Bronisława Rafalska, pictured in 2017.
Bronisława Rafalska, pictured in 2017.Photo: PAP/Tomasz Gzell

Born in 1930, Rafalska was living with her parents and sister in a village near the city of Brzezany, present-day Ukraine, when the war broke out, the niezależna.pl website wrote in a profile on Friday.

As the Nazi German occupiers began to exterminate Poland's Jewish population, six people—four men and two women—sought refuge with the Rafalski family.

The Rafalskis first hid the Jewish group in a farm building and later built a special shelter for them.

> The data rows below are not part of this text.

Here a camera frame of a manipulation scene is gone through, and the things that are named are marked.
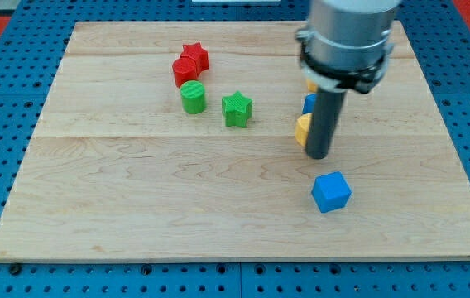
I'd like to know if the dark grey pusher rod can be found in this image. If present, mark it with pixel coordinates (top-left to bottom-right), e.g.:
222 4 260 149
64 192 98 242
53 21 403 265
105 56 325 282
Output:
305 89 346 160

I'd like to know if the blue cube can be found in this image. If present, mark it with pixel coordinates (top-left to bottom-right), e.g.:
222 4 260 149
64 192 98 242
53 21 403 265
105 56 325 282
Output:
311 171 353 213

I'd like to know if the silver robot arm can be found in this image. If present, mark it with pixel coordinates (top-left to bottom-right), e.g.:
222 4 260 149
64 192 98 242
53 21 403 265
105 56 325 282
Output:
295 0 400 159

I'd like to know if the yellow block behind arm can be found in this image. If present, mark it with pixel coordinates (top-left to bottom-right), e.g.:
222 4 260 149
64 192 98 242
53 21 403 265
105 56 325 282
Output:
306 79 318 93

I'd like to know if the yellow heart block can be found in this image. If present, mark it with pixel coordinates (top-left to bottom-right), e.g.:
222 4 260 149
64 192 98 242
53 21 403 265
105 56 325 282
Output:
294 113 312 147

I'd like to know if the small blue block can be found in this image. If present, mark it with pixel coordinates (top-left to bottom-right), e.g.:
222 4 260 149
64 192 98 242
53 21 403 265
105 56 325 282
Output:
302 94 316 114

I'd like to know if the green star block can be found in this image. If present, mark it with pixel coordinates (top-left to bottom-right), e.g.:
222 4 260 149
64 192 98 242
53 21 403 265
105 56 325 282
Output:
222 91 253 128

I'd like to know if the green cylinder block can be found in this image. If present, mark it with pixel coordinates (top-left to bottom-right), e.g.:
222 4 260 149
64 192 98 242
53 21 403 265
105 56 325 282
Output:
180 80 206 114

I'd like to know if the red star block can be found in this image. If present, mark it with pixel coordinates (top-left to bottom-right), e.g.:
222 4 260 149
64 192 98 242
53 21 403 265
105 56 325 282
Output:
180 42 209 75

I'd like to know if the red cylinder block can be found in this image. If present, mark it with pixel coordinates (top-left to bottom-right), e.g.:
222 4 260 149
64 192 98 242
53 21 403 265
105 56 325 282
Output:
172 57 199 88

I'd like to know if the wooden board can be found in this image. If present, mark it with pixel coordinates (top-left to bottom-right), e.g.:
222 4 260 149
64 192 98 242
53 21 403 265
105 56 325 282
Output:
0 22 470 263

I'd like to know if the black clamp ring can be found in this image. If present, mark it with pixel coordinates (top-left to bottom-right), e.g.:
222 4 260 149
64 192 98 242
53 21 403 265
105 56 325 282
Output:
295 26 395 95

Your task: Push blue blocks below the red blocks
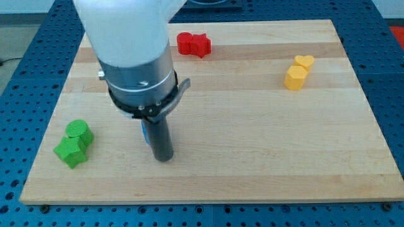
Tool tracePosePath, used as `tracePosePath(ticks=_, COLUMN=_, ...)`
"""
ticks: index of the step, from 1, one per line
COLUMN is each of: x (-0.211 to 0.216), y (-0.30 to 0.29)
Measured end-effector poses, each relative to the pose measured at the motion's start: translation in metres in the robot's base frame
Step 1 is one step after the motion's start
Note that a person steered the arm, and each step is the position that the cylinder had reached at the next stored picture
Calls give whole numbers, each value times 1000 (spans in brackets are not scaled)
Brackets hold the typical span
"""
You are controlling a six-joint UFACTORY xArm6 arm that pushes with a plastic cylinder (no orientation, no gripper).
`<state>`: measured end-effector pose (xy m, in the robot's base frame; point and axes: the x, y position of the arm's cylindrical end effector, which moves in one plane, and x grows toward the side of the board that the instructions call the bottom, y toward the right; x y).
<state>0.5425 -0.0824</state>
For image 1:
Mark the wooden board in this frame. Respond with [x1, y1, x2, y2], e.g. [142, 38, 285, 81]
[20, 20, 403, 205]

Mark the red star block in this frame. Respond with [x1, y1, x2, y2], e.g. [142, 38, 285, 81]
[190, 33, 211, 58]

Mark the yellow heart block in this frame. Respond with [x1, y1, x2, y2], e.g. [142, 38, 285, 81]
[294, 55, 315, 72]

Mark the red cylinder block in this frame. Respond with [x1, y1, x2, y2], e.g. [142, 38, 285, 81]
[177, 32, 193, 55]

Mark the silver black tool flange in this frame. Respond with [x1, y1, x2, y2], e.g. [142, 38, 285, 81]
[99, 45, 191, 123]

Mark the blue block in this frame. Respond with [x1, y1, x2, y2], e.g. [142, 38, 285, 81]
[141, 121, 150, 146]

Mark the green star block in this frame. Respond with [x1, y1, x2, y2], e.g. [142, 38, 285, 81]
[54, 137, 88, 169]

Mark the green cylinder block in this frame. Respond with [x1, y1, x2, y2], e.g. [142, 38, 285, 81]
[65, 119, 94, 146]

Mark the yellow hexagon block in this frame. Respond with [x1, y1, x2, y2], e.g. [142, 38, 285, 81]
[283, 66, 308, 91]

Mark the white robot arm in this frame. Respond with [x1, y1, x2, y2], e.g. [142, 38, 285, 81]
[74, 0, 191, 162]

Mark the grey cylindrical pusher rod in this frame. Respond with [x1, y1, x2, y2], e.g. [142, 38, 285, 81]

Risking their lives without asking for anything in return, the IPN said, they made sure the guests' basic needs were met and also supplied them with medicines.

Bronisława and her family managed to shelter the Jews until the Soviet Red Army took over the surrounding territory in the spring of 1944, niezalezna.pl wrote.

In 1990, Israel's Yad Vashem Institute honoured all four members of the Rafalski family as Righteous Among the Nations, the website reported.

Bronisława also received the Commander's Cross of the Polonia Restituta Order, a high Polish state honour. President Andrzej Duda decorated her in 2017 as Poland celebrated 75 years since the creation of Żegota, the wartime clandestine Council to Aid Jews, niezalezna.pl said.